[TASK TO COMPLETE] Every line of the listing below should be written out exactly.

== == ==

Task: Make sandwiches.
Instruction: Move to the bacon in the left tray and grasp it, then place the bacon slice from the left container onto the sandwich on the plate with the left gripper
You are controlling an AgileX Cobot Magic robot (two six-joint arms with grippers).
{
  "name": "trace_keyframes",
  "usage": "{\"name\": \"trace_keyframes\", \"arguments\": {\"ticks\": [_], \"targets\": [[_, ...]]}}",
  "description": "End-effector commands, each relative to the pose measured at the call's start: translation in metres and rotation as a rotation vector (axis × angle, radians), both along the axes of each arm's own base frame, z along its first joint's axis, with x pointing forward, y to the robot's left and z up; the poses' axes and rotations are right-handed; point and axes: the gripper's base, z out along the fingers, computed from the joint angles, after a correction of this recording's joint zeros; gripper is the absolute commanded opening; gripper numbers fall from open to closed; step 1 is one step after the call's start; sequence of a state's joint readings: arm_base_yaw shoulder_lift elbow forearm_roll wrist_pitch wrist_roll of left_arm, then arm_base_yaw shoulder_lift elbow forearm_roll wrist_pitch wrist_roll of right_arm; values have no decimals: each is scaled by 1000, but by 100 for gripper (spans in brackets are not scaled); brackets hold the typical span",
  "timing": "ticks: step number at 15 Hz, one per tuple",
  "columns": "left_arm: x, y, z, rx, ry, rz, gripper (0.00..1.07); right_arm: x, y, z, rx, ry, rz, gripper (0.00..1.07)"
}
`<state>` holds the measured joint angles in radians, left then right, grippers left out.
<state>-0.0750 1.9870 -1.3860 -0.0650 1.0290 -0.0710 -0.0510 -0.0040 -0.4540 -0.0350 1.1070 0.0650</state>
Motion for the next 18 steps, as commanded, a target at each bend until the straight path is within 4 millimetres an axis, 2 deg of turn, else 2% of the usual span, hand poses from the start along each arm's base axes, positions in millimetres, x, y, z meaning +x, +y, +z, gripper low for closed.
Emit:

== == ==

[RESULT OF THE TASK]
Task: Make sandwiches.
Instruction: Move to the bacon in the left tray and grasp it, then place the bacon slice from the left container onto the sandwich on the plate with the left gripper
You are controlling an AgileX Cobot Magic robot (two six-joint arms with grippers).
{
  "name": "trace_keyframes",
  "usage": "{\"name\": \"trace_keyframes\", \"arguments\": {\"ticks\": [_], \"targets\": [[_, ...]]}}",
  "description": "End-effector commands, each relative to the pose measured at the call's start: translation in metres and rotation as a rotation vector (axis × angle, radians), both along the axes of each arm's own base frame, z along its first joint's axis, with x pointing forward, y to the robot's left and z up; the poses' axes and rotations are right-handed; point and axes: the gripper's base, z out along the fingers, computed from the joint angles, after a correction of this recording's joint zeros; gripper is the absolute commanded opening; gripper numbers fall from open to closed; step 1 is one step after the call's start; sequence of a state's joint readings: arm_base_yaw shoulder_lift elbow forearm_roll wrist_pitch wrist_roll of left_arm, then arm_base_yaw shoulder_lift elbow forearm_roll wrist_pitch wrist_roll of right_arm; values have no decimals: each is scaled by 1000, but by 100 for gripper (spans in brackets are not scaled); brackets hold the typical span",
  "timing": "ticks: step number at 15 Hz, one per tuple",
  "columns": "left_arm: x, y, z, rx, ry, rz, gripper (0.00..1.07); right_arm: x, y, z, rx, ry, rz, gripper (0.00..1.07)"
}
`<state>` holds the measured joint angles in radians, left then right, grippers left out.
<state>-0.0750 1.9870 -1.3860 -0.0650 1.0290 -0.0710 -0.0510 -0.0040 -0.4540 -0.0350 1.1070 0.0650</state>
Motion for the next 18 steps, as commanded, a target at each bend until the straight path is within 4 millimetres an axis, 2 deg of turn, else 2% of the usual span, hand poses from the start along each arm's base axes, positions in millimetres, x, y, z meaning +x, +y, +z, gripper low for closed.
Emit:

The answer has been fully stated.